I’m about halfway through Alien: Isolation and I promised myself four saves ago that I would stop at the next phone to make dinner. This time I stick to it, stand up, and feel an intense knot in my left shoulder. Despite two decades of attending hardcore shows, this is the first time in my life that my neck is so tight I’m considering paying for a massage. As Amanda Ripley, I must have been craning my head all over while I commanded her to do the same, because you have to keep an eye on these terrors. I scramble under desks at the slightest thump in the wall. Biting my lip raw while I crab-walk down another hallway where the click of the god damn lights get me going every time.

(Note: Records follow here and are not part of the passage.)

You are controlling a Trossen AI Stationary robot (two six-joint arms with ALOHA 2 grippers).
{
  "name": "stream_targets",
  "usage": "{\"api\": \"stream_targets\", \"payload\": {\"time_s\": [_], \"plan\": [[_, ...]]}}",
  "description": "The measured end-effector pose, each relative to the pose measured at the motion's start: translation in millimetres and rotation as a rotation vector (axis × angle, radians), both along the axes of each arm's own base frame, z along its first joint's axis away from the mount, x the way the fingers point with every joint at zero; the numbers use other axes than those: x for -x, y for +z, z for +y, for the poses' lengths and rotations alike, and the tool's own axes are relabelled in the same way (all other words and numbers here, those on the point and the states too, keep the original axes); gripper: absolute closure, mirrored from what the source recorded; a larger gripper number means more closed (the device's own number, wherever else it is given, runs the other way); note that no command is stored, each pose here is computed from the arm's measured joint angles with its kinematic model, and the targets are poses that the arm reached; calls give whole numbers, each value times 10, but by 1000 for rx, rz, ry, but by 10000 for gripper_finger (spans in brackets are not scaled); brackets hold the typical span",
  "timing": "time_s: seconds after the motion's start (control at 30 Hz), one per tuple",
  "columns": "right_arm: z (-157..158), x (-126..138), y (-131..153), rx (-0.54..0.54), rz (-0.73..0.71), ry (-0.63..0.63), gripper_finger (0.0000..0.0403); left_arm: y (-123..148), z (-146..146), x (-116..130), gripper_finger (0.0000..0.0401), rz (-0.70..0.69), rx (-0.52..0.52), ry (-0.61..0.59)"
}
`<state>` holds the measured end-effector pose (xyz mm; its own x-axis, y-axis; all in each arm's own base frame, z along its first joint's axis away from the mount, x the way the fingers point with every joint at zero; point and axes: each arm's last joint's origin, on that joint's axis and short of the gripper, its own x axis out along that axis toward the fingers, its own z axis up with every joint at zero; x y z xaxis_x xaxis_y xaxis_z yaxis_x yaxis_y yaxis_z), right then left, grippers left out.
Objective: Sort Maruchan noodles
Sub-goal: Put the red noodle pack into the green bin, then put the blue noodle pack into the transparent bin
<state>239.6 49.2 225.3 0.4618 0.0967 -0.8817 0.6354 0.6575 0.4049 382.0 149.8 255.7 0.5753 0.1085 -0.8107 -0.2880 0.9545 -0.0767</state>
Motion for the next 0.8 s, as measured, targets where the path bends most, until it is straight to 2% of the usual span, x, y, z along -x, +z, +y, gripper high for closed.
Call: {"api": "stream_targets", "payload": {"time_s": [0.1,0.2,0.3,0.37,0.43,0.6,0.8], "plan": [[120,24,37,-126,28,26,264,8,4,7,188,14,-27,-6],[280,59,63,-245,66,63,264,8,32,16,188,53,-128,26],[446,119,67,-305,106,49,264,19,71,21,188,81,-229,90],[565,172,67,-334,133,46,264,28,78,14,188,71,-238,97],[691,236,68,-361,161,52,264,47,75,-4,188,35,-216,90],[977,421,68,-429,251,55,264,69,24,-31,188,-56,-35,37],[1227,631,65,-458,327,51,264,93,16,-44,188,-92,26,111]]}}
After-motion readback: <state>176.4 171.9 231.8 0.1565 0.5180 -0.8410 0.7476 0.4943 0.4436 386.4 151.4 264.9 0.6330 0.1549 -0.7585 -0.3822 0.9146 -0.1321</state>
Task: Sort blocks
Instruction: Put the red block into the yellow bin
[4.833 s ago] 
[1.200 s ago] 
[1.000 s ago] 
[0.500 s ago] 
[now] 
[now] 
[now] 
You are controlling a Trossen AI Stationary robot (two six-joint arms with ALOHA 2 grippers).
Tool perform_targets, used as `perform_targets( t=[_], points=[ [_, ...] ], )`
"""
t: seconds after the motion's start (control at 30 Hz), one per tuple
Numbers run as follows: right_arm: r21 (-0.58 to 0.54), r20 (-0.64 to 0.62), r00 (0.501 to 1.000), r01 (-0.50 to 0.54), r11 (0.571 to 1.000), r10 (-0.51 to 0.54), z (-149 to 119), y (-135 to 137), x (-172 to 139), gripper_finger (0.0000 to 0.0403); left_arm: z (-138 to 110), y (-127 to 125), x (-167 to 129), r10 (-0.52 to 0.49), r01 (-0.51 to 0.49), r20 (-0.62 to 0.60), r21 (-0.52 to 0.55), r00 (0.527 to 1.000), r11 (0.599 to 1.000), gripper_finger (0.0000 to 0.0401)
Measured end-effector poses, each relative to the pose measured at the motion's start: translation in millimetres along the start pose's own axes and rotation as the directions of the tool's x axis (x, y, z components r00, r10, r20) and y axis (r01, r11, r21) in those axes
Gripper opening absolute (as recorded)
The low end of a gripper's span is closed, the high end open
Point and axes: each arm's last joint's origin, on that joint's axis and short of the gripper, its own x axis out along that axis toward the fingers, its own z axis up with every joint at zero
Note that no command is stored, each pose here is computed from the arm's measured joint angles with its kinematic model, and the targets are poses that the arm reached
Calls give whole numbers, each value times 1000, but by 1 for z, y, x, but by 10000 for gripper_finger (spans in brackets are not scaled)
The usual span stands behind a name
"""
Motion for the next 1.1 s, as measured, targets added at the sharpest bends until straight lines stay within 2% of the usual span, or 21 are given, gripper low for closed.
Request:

But I can’t wait to fire up the ol’ motion tracker again. The butter sauce cooks too slowly, it’s impossible to scarf this pasta fast enough. The cat wants to lay in my lap but quickly realizes that’s probably not the best idea. My girlfriend has to leave the room because I keep muttering “fuck you fucking synthetic motherfucker” over and over. (Synthetics are the Alien world’s term for androids.)
Horror, in other words, isn’t my thing. Brenden loves it and wants to watch scary movies for the entire month of October. During these screenings I sit at my desk behind the couch and focus on the logical inconsistencies of each film so as to keep from internalizing all the gore. Alien: Isolation, much like it’s source material, doesn’t rely on the easy scares, though there are a few in both. Instead, both movie and game tactfully deploy tension as their medium. It’s less like I’m just getting suddenly shouted at, and more like a slow dip into darkness, my mind (mostly) frightening itself.

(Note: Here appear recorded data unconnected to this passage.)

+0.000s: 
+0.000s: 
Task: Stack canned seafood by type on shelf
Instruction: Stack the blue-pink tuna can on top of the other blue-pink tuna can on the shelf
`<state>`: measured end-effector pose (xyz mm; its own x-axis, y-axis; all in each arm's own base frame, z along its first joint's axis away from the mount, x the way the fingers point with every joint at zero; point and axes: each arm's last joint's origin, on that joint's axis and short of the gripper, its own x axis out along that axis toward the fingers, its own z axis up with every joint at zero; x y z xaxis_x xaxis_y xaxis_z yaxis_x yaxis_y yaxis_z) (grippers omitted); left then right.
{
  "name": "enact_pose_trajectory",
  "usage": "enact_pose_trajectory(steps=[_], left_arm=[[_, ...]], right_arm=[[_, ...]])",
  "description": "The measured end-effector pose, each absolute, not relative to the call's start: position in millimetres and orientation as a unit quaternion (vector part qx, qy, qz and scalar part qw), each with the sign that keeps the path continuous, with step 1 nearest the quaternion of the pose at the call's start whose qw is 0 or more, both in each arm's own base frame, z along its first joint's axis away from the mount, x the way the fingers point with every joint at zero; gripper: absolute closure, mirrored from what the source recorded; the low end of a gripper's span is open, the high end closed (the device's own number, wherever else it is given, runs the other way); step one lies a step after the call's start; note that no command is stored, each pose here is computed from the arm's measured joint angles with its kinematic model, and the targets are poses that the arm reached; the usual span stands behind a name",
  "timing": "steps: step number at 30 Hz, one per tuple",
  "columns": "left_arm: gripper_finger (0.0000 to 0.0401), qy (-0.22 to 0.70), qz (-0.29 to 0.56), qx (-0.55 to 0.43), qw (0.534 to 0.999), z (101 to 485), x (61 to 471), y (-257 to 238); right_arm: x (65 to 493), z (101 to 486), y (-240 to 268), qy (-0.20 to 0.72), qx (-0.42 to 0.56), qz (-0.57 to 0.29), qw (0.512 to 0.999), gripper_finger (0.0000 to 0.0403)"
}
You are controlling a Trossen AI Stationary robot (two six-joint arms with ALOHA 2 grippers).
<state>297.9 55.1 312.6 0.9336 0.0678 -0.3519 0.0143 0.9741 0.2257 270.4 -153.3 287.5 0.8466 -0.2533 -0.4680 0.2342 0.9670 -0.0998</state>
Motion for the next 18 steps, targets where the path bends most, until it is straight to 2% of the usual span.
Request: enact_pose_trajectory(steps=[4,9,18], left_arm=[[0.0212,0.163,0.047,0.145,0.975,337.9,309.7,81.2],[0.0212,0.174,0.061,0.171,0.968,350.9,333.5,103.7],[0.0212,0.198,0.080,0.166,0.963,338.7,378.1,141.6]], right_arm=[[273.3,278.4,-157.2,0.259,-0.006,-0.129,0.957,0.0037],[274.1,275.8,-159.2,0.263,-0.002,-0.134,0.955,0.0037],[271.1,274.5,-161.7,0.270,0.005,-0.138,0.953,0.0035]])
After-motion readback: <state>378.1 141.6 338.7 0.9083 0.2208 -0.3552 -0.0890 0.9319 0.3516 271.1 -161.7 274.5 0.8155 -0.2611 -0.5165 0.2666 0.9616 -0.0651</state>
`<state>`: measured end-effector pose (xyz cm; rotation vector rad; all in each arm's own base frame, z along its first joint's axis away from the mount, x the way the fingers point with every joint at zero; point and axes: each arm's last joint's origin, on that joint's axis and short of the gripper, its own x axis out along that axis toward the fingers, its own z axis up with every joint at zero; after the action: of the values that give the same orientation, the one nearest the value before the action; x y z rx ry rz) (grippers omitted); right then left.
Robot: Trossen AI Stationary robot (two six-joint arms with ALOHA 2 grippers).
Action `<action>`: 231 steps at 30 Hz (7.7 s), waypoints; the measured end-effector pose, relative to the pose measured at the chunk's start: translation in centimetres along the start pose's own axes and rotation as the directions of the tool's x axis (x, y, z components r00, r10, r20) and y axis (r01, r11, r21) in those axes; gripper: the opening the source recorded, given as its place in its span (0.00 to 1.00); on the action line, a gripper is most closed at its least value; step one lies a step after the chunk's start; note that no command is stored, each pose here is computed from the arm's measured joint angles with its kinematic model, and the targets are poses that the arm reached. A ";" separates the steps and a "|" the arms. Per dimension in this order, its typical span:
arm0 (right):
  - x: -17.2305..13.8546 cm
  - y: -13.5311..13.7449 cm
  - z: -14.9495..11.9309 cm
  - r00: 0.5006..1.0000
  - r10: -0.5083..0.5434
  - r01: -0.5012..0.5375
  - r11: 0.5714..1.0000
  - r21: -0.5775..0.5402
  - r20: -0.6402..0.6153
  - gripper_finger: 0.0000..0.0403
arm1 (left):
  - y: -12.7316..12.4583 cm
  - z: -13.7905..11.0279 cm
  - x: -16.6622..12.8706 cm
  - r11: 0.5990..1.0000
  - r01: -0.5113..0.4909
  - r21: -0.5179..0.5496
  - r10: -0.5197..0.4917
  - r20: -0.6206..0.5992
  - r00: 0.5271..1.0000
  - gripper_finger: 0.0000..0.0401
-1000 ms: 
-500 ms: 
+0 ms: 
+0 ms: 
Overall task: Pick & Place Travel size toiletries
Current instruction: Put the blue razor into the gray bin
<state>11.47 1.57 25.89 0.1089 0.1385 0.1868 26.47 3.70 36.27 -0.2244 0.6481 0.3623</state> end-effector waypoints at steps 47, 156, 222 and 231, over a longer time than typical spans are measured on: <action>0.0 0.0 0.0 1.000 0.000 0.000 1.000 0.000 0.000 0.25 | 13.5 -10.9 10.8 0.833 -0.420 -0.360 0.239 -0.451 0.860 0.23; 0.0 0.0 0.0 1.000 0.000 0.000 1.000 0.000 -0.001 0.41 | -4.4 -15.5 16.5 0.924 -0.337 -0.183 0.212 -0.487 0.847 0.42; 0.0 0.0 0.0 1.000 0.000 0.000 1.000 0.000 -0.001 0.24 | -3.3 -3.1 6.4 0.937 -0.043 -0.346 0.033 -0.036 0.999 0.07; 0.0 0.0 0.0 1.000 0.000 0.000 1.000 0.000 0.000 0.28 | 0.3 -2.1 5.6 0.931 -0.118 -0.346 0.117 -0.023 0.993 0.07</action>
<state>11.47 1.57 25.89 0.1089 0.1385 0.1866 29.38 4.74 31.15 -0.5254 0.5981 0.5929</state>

The ships and space station are so richly painted and detailed that I want to stop in every room and read the book titles and bask in the ambient lighting. But I can’t, because the music and the stereo sound are making it crystal that my ass is in the frying pan. Ultimately it doesn’t matter, because the alien will get me. Its extra face will punch me to death. I can’t outrun the tail-spear; my guts will stream down it, and I’ll remember this next time as it falls with a sumptuously articulated thud by my head quivering under the table.
I was worried that so much dying would cheapen the threat and leave me callous, but each drip of fear is tantalizingly paced out. Alien: Isolation is set up to play slow. I can’t run because that’s a sure way to get got. Safety is a myth. My Chucks squeak on the floor even when I crawl everywhere and I know each damn threat is gonna hear it. The motion tracker randomly squawks when I’m not using it, and beeps on cue within earshot of the alien when I am. While the synthetics and the humans are more reliably scripted, the alien is not, so there’s no memorizing my way out of this. The saves spots are spread thin, my enemy unpredictable.

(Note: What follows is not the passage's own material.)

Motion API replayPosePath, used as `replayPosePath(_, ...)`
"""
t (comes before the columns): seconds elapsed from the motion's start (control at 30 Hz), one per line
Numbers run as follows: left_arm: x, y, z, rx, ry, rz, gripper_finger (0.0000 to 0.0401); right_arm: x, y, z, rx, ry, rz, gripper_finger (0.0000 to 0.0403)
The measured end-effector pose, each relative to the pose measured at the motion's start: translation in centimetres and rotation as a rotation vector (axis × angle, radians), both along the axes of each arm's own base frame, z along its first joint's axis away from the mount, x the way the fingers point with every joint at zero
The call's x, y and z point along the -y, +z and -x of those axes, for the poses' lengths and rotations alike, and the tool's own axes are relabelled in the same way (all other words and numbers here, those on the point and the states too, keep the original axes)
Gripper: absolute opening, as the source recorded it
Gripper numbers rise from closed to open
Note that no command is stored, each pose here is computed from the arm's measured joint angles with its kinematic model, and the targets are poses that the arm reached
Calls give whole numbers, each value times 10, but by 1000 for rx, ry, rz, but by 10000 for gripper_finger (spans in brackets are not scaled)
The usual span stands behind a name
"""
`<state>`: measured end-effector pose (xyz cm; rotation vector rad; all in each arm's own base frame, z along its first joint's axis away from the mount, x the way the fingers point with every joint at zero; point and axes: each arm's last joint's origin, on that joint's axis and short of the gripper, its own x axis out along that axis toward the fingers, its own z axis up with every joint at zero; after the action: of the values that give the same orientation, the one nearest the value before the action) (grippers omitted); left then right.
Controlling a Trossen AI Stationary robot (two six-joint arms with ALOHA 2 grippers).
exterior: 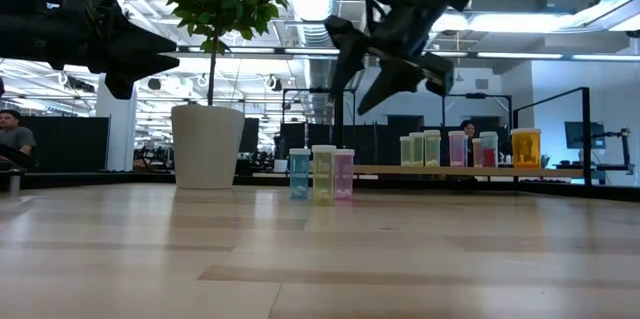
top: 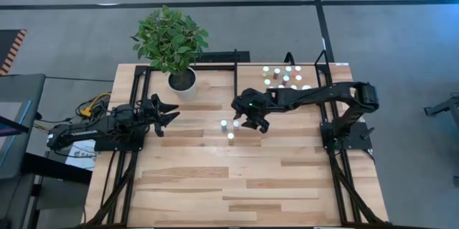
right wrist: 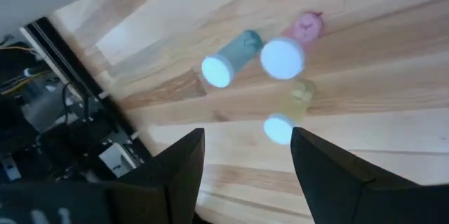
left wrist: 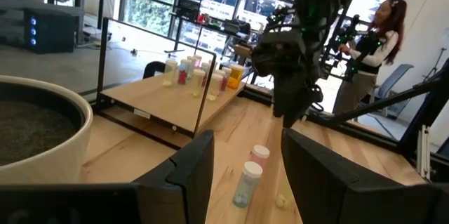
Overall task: Pick and place medicine bottles onto shelf by color
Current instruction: Put the pink pill bottle on the shelf
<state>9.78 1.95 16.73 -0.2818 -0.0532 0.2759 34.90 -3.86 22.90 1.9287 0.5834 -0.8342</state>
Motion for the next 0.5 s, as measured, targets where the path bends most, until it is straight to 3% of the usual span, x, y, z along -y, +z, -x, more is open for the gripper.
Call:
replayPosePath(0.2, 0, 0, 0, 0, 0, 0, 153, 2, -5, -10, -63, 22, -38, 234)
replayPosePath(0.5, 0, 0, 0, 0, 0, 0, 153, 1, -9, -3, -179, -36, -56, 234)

It’s tempting to say that this feels a bit more real than other first-person games, primarily by limiting Amanda to the more familiar benchmarks of a human body. Enterprising players have already found a way to play Alien: Isolation with an Oculus Rift, but it’s hardly necessary, as the game is already near peak in that ever-nebulous, know-it-when-I-feel it “immersion.” The entire experience is visceral and relatable. Running and gunning is not an option because neither Amanda nor I are super soldiers. This is not a fair fight because fair fights don’t make me shit my pants. We are too slow and shooting guns is hard and most situations in life cannot be blasted out of. Better to rely on her stealth and engineering skills. This is the first game where I used damn near everything I crafted. The game taught me that starting over from a save point was truly a pain in the ass worth avoiding. Easier to make a plan and use my tools.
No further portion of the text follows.